→ **Exercise goal**: What you return must match the records below exactly, apart from the omitted pictures.
[Opening Provided records section]
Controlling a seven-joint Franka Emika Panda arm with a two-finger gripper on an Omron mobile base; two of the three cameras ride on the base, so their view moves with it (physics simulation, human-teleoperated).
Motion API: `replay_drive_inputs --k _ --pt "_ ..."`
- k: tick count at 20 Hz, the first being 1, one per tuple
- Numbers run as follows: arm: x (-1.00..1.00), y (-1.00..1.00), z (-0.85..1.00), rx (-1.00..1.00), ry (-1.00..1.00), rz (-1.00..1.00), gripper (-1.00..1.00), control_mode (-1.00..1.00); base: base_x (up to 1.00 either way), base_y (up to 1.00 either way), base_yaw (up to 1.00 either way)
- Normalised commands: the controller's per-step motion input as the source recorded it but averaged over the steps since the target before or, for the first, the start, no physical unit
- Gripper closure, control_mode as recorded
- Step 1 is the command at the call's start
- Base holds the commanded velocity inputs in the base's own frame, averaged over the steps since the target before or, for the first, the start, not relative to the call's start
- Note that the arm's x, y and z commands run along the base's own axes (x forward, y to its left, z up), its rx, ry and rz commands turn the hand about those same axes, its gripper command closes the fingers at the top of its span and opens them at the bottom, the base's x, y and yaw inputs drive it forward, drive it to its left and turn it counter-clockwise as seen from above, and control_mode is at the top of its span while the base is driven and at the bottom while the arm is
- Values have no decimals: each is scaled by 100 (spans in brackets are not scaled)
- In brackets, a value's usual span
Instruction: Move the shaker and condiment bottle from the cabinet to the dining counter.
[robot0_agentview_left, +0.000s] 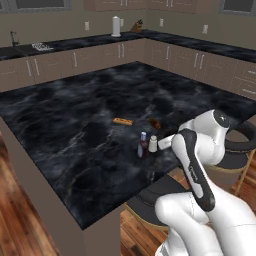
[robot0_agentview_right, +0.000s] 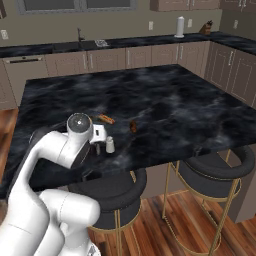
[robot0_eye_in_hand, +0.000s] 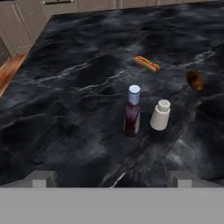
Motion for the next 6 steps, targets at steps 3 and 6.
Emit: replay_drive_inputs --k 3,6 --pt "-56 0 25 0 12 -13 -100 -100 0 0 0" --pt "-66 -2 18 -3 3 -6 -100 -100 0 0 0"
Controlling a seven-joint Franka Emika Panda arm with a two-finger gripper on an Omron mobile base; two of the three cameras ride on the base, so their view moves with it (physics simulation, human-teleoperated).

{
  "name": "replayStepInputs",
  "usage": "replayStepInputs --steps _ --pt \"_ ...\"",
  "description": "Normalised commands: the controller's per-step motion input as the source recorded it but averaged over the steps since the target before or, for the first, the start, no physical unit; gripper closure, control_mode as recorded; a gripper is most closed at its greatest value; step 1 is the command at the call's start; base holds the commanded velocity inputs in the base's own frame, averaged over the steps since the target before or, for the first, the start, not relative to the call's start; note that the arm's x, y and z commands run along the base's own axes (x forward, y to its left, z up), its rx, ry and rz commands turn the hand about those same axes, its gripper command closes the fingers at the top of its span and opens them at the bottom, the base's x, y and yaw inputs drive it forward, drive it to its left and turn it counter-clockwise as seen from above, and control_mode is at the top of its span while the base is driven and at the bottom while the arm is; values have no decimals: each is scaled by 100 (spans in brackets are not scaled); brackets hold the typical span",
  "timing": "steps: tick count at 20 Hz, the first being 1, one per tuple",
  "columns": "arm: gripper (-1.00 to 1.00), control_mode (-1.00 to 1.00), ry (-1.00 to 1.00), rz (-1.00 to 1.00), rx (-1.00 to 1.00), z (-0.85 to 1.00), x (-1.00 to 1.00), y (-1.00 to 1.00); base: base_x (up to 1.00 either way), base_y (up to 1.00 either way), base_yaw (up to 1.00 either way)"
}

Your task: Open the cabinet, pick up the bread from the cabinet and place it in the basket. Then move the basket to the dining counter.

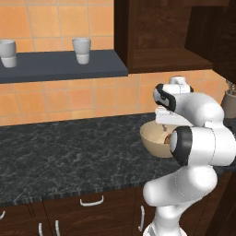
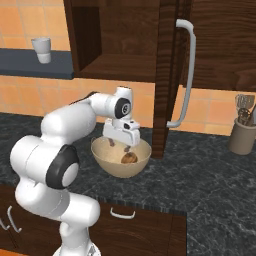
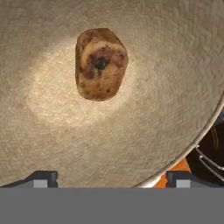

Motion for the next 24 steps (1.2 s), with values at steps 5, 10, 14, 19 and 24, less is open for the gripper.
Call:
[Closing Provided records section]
→ **Answer space**:
Controlling a seven-joint Franka Emika Panda arm with a two-finger gripper on an Omron mobile base; two of the three cameras ride on the base, so their view moves with it (physics simulation, human-teleoperated).
Motion API: `replay_drive_inputs --k _ --pt "_ ..."`
- k: tick count at 20 Hz, the first being 1, one per tuple
- Numbers run as follows: arm: x (-1.00..1.00), y (-1.00..1.00), z (-0.85..1.00), rx (-1.00..1.00), ry (-1.00..1.00), rz (-1.00..1.00), gripper (-1.00..1.00), control_mode (-1.00..1.00); base: base_x (up to 1.00 either way), base_y (up to 1.00 either way), base_yaw (up to 1.00 either way)
- Normalised commands: the controller's per-step motion input as the source recorded it but averaged over the steps since the target before or, for the first, the start, no physical unit
- Gripper closure, control_mode as recorded
- Step 1 is the command at the call's start
- Base holds the commanded velocity inputs in the base's own frame, averaged over the steps since the target before or, for the first, the start, not relative to the call's start
- Note that the arm's x, y and z commands run along the base's own axes (x forward, y to its left, z up), its rx, ry and rz commands turn the hand about those same axes, its gripper command closes the fingers at the top of its span and opens them at the bottom, the base's x, y and yaw inputs drive it forward, drive it to its left and turn it counter-clockwise as seen from above, and control_mode is at the top of its span while the base is driven and at the bottom while the arm is
- Values have no decimals: each is scaled by 100 (spans in brackets are not scaled)
- In brackets, a value's usual span
Instruction: Move the shaker and condiment bottle from the cabinet to the dining counter.
[robot0_agentview_left, +0.000s] 
[robot0_agentview_right, +0.000s] 
[robot0_eye_in_hand, +0.000s] 
Motion for the next 6 steps, targets at steps 3 and 6.
Emit: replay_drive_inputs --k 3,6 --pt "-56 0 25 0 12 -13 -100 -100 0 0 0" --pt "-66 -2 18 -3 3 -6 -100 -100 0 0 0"
Controlling a seven-joint Franka Emika Panda arm with a two-finger gripper on an Omron mobile base; two of the three cameras ride on the base, so their view moves with it (physics simulation, human-teleoperated).

{
  "name": "replayStepInputs",
  "usage": "replayStepInputs --steps _ --pt \"_ ...\"",
  "description": "Normalised commands: the controller's per-step motion input as the source recorded it but averaged over the steps since the target before or, for the first, the start, no physical unit; gripper closure, control_mode as recorded; a gripper is most closed at its greatest value; step 1 is the command at the call's start; base holds the commanded velocity inputs in the base's own frame, averaged over the steps since the target before or, for the first, the start, not relative to the call's start; note that the arm's x, y and z commands run along the base's own axes (x forward, y to its left, z up), its rx, ry and rz commands turn the hand about those same axes, its gripper command closes the fingers at the top of its span and opens them at the bottom, the base's x, y and yaw inputs drive it forward, drive it to its left and turn it counter-clockwise as seen from above, and control_mode is at the top of its span while the base is driven and at the bottom while the arm is; values have no decimals: each is scaled by 100 (spans in brackets are not scaled); brackets hold the typical span",
  "timing": "steps: tick count at 20 Hz, the first being 1, one per tuple",
  "columns": "arm: gripper (-1.00 to 1.00), control_mode (-1.00 to 1.00), ry (-1.00 to 1.00), rz (-1.00 to 1.00), rx (-1.00 to 1.00), z (-0.85 to 1.00), x (-1.00 to 1.00), y (-1.00 to 1.00); base: base_x (up to 1.00 either way), base_y (up to 1.00 either way), base_yaw (up to 1.00 either way)"
}

Your task: Open the cabinet, pick up the bread from the cabinet and place it in the basket. Then move the basket to the dining counter.


Motion for the next 24 steps (1.2 s), with values at steps 5, 10, 14, 19 and 24, less is open for the gripper.
Call:

The answer was written out completely.